Мадлена обернулась, подошла ко мне, и я поцеловал ей руку, глядя на покрасневшую графиню.
— Мадлена выглядит гораздо лучше, — заметил я.
— Бедная девочка, — ответила графиня и поцеловала ее в лоб.
— Да, сейчас они все в добром здоровье, — сказал граф, — один я, дорогой Феликс, похож на старую башню, которая вот-вот обвалится.
— Видно, у генерала по-прежнему бывают мрачные дни? — спросил я, глядя на г-жу де Морсоф.
— У нас у всех есть свои «blues devils» [58] , — ответила она. — Кажется, так говорится по-английски?
Мы медленно поднялись к замку все вместе, чувствуя, что произошло нечто непоправимое. У графини не было никакого желания оставаться со мной наедине. Но все же я был ее гостем.
— Да, а кто же позаботится о вашем коне? — спросил граф, когда мы подошли к террасе.
— Вот увидите, — заметила графиня, — я, как всегда, буду виновата: тогда — зачем я подумала о коне, а теперь — зачем не подумала.
— Разумеется, — ответил граф, — все хорошо в свое время.
— Я сам займусь им, — ответил я; мне была невыносимо тягостна эта холодная встреча. — Я один могу вывести коня и поставить в стойло. Позже приедет мой грум в шинонской почтовой карете и будет ухаживать за ним.
— Ваш грум тоже вывезен из Англии? — спросила графиня.
— Только там они и водятся, — ответил граф, который повеселел, видя, что жена его печальна.
Холодность жены побудила его поступать ей наперекор, и он подавлял меня дружескими излияниями. Теперь я познал, как тяжела бывает привязанность мужа. Не думайте, что внимание мужей терзает нашу душу в то время, когда их жены осыпают нас знаками благосклонности, которую они как будто крадут у мужей. Нет, мужья становятся нам отвратительны и невыносимы с того самого дня, когда любовь испаряется. Доброе согласие с мужем, необходимое условие подобной привязанности, делается к этому времени лишь средством, оно становится тягостным и нестерпимым, как всякое средство, когда цель уже не оправдывает его.
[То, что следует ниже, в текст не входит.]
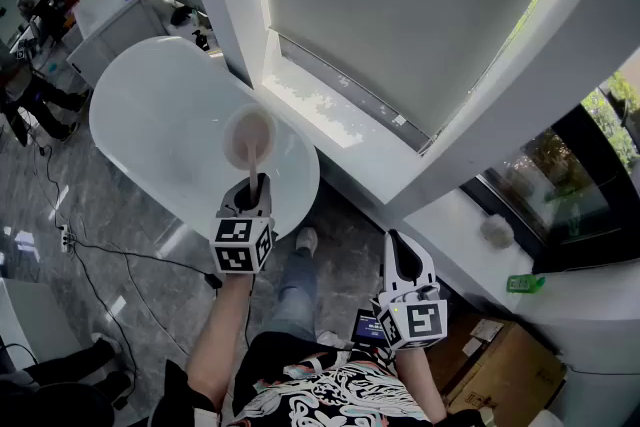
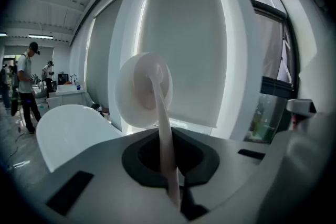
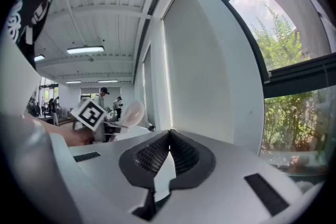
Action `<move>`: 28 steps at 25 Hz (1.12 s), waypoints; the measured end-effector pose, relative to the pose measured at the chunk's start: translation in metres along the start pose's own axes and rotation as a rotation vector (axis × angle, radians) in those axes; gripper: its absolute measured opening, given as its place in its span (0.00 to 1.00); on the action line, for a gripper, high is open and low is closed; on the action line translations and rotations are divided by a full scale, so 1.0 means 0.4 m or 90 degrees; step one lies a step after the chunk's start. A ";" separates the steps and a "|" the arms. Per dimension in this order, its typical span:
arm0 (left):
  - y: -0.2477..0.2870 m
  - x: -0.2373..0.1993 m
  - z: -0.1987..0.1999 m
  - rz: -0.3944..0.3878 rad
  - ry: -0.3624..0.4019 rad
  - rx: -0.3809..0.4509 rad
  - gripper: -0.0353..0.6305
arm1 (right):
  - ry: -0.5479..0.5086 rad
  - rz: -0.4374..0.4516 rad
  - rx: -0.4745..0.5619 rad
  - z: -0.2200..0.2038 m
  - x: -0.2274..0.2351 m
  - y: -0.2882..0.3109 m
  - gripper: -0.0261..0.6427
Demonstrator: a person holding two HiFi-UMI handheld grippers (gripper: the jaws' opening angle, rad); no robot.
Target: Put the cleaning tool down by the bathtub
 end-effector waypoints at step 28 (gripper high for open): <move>-0.755 0.266 -0.199 -0.022 -0.008 0.093 0.07 | -0.009 0.017 0.081 0.111 -0.191 -0.507 0.08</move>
Point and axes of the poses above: the fingertips, and each gripper's own axes: y forward along the fingers, x to its right, z out of its top, the point moved 7 cm from there along -y, backward along the fingers, and after that the axes turned 15 degrees about -y, right-handed, at the moved point
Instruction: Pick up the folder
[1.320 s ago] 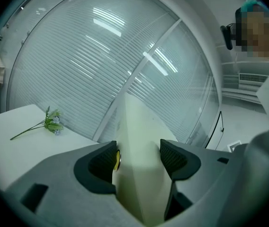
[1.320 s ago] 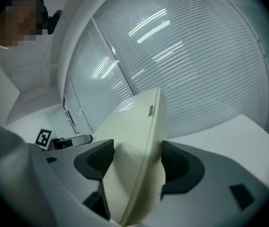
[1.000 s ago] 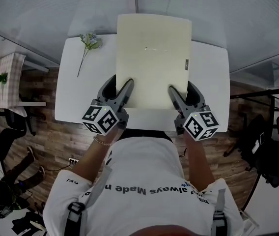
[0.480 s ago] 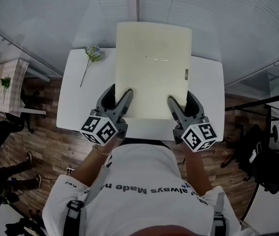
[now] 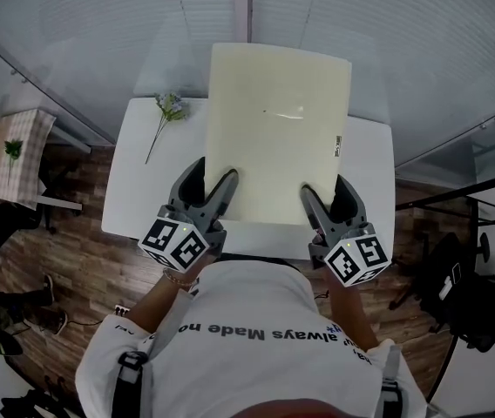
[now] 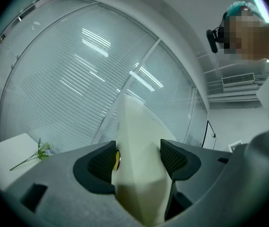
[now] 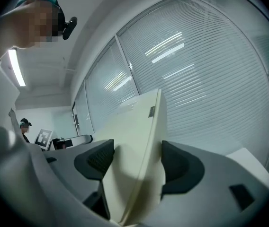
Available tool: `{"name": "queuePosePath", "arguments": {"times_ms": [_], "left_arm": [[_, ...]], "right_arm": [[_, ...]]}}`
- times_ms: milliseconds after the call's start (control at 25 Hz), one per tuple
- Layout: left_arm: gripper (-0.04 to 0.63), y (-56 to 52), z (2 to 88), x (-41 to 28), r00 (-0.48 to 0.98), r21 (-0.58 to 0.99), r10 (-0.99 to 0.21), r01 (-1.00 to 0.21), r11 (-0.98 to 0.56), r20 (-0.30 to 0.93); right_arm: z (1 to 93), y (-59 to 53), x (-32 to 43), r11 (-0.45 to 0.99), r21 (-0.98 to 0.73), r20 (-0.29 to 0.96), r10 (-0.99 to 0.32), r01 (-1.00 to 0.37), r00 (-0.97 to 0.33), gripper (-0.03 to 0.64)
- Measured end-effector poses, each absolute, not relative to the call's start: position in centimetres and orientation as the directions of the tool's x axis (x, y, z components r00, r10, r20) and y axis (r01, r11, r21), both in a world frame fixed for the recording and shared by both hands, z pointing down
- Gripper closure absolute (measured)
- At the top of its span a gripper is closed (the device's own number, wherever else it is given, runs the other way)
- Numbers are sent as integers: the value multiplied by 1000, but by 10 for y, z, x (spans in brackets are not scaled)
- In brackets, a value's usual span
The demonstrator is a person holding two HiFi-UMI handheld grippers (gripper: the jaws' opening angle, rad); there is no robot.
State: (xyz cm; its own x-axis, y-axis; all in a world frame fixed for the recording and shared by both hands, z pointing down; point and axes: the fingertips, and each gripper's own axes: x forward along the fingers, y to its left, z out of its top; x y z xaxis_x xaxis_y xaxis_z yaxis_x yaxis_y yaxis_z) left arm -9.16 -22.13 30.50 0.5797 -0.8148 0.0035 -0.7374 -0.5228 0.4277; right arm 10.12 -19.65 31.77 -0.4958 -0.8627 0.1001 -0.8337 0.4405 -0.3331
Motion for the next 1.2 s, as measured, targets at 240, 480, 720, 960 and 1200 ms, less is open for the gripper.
{"name": "queuePosePath", "arguments": {"times_ms": [240, 480, 720, 960, 1200], "left_arm": [[311, -219, 298, -93, 585, 403, -811, -737, -542, -21], [311, -217, 296, -84, 587, 399, -809, -736, -547, -25], [311, -215, 294, -87, 584, 402, -811, -736, -544, -28], [311, -217, 292, -90, 580, 406, -814, -737, -541, -32], [311, -215, 290, -87, 585, 403, -810, -734, -547, -37]], "right_arm": [[314, -191, 100, 432, -334, 85, -871, -838, -483, 311], [311, -189, 108, 430, -333, 81, -873, -839, -480, 313], [306, -188, 107, 436, -315, 71, -875, -843, -479, 313], [305, -190, 104, 434, -319, 69, -876, -842, -478, 313], [301, -188, 107, 437, -309, 64, -877, -845, -477, 313]]}}
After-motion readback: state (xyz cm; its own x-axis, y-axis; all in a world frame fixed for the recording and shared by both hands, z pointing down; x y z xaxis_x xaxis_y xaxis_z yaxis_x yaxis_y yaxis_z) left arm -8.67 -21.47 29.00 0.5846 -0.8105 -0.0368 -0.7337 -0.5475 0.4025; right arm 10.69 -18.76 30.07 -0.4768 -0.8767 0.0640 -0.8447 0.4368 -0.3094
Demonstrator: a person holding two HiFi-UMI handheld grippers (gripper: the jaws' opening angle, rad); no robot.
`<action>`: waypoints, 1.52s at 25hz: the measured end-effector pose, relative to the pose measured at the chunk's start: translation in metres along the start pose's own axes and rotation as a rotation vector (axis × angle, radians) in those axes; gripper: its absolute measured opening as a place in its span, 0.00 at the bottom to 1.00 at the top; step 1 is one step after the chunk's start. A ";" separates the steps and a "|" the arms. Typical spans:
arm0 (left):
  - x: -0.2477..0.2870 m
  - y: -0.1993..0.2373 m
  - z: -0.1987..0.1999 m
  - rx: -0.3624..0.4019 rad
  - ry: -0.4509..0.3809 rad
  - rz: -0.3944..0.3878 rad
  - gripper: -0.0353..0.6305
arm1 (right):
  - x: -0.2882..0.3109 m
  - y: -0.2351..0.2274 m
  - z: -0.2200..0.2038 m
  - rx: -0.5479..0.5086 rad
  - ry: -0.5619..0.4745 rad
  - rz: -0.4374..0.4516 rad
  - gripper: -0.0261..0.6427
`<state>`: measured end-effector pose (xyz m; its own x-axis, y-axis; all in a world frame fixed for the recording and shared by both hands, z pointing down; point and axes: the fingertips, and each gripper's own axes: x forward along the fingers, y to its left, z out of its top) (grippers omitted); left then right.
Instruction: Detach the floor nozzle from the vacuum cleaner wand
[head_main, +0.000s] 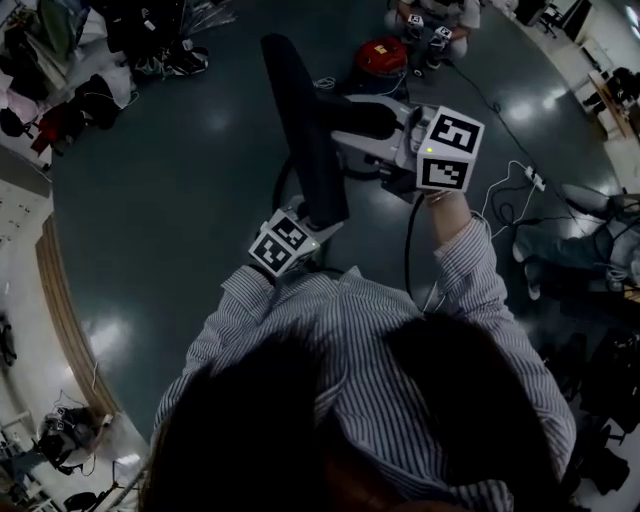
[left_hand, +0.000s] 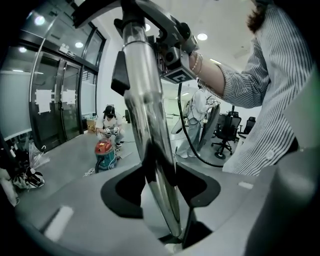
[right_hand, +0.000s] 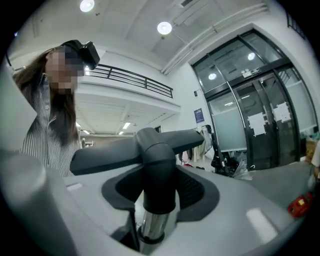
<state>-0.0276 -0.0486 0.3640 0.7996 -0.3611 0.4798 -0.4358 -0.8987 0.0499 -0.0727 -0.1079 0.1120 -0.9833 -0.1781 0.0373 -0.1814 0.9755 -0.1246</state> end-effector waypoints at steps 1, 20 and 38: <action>0.001 -0.001 0.001 -0.005 -0.004 0.001 0.36 | -0.001 0.000 -0.001 -0.001 0.004 0.002 0.31; 0.022 -0.021 0.033 -0.072 -0.160 -0.069 0.33 | -0.060 -0.011 0.017 0.157 -0.229 -0.207 0.31; 0.019 -0.048 0.051 -0.123 -0.224 -0.159 0.33 | -0.088 -0.010 0.032 0.250 -0.337 -0.215 0.31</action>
<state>0.0292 -0.0246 0.3262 0.9272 -0.2760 0.2531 -0.3332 -0.9165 0.2214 0.0149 -0.1058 0.0782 -0.8652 -0.4453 -0.2306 -0.3389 0.8581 -0.3857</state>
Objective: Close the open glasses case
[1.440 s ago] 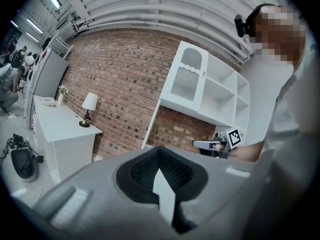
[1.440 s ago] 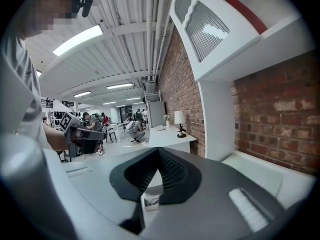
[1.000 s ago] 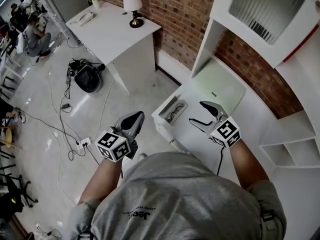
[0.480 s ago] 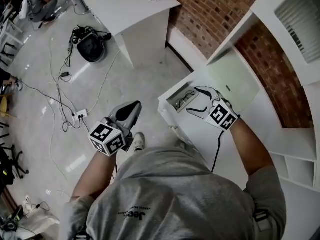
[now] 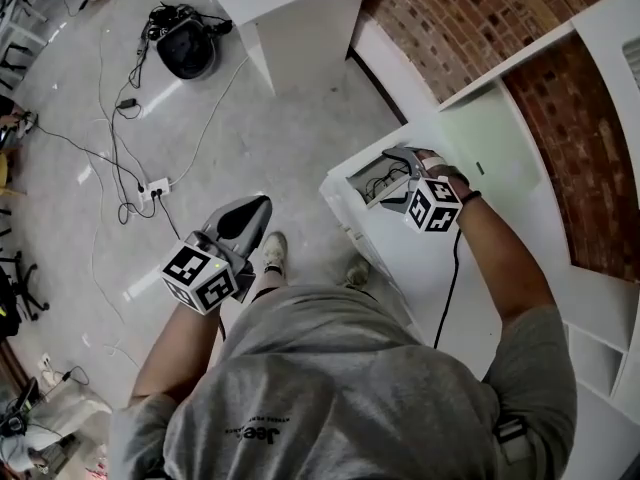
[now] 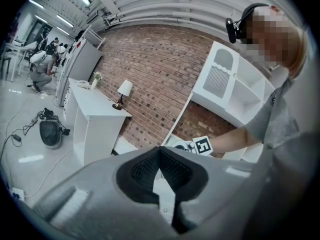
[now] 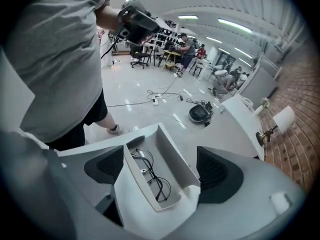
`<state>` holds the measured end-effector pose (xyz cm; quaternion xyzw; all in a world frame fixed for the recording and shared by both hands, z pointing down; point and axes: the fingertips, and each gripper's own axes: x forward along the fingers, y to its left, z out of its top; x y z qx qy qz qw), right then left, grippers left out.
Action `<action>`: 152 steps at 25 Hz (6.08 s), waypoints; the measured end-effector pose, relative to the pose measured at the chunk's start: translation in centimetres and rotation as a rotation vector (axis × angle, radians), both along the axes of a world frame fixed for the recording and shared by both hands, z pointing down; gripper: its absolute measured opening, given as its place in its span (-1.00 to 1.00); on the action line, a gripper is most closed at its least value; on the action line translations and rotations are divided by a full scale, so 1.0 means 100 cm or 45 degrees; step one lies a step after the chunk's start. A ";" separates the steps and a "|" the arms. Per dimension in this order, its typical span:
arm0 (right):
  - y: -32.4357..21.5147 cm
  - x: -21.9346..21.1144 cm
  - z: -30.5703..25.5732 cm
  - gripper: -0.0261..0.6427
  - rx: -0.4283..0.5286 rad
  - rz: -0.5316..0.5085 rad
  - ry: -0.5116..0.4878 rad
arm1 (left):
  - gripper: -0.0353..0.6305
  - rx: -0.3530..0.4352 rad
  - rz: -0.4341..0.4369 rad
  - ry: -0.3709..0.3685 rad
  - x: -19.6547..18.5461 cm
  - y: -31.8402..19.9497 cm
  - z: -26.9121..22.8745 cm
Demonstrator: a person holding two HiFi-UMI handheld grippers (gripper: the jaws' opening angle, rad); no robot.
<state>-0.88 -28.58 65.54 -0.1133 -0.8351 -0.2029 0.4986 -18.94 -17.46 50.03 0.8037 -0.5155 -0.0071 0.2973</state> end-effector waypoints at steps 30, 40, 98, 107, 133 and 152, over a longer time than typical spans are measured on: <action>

— Дорогой мой Феликс, — сказал мне граф, взяв меня за руки и горячо пожимая их, — простите госпожу де Морсоф: женщины бывают порой капризны, но слабость служит им извинением; они не умеют сохранять ровное настроение, какое дает нам сила характера. Она очень вас любит, я знаю, но...
Пока граф говорил, г-жа де Морсоф незаметно отошла от нас, словно желая оставить нас одних.
— Феликс, — сказал он мне, понизив голос и смотря вслед графине, поднимавшейся к замку вместе с детьми, — я не понимаю, что происходит в душе моей жены, но вот уже полтора месяца, как ее характер резко изменился. Прежде такая мягкая, самоотверженная, она ходит теперь вечно хмурая и недовольная.
Позже Манетта рассказала мне, что графиня была в ту пору так подавлена, что ее уже не трогали вздорные нападки графа. Не находя больше удобной мишени для своих стрел, граф начал беспокоиться, как ребенок, который видит, что несчастное насекомое, которое он мучает, перестало шевелиться. Теперь ему был нужен наперсник, как палачу нужен подручный.
— Попробуйте, — продолжал он, помолчав, — расспросить госпожу де Морсоф. У женщины всегда есть секреты от мужа, а вам она, может быть, откроет причину своих горестей. Я готов отдать половину оставшейся мне жизни и половину своего состояния, лишь бы она была счастлива! Она мне так необходима! Если бы теперь, когда я состарился, возле меня не было этого ангела, я чувствовал бы себя несчастнейшим из людей. Я хочу умереть спокойно. Скажите графине, что теперь ей уже недолго терпеть меня. Да, Феликс, друг мой, я знаю, скоро я уйду. Я скрываю от всех роковую правду; зачем мне огорчать их заранее? Это все поджелудочная железа, друг мой! Я наконец понял причину моей болезни: меня убила чувствительность. Вы знаете, все наши чувства прежде всего поражают желудок.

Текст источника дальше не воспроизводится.